## What is being asked
Only one stretch of the data below should be repeated: the lines from the line containing "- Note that" through the line containing "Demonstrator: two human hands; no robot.", inclusive, exactly as they are.

## Given information
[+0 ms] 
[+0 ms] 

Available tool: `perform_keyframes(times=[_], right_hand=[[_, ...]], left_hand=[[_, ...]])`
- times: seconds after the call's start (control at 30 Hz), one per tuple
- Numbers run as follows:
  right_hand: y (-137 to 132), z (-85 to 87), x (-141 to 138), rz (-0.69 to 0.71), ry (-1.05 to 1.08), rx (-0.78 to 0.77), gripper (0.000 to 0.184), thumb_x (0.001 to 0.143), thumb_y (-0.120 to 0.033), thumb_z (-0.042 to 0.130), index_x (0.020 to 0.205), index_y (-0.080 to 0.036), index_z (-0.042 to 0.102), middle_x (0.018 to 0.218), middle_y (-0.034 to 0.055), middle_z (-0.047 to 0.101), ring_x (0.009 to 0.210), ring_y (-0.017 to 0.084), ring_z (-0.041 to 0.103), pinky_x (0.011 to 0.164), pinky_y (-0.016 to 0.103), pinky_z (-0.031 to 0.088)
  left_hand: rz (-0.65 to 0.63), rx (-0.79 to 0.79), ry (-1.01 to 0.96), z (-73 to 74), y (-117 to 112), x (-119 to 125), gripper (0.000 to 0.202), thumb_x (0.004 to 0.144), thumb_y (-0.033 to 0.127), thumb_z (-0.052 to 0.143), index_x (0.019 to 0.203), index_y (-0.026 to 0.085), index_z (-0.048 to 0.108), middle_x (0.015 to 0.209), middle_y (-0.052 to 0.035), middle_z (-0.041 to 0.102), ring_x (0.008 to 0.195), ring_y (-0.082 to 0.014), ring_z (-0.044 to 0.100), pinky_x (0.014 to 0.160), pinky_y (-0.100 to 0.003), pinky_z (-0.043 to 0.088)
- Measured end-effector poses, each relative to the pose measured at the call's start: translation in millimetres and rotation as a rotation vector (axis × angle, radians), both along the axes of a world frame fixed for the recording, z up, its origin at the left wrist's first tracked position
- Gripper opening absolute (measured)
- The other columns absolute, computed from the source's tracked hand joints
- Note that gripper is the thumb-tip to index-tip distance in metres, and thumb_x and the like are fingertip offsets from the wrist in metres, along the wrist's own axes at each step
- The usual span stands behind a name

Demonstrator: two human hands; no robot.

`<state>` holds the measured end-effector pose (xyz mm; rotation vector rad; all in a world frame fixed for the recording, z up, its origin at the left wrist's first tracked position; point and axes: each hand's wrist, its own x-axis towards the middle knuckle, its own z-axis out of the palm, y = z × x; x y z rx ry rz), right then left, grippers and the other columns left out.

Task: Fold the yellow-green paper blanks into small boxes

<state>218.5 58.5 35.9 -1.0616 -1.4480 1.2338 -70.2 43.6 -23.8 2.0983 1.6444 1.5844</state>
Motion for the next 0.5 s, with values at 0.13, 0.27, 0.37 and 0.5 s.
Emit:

## Output for this task
- Note that gripper is the thumb-tip to index-tip distance in metres, and thumb_x and the like are fingertip offsets from the wrist in metres, along the wrist's own axes at each step
- The usual span stands behind a name

Demonstrator: two human hands; no robot.

What came before is the finished answer.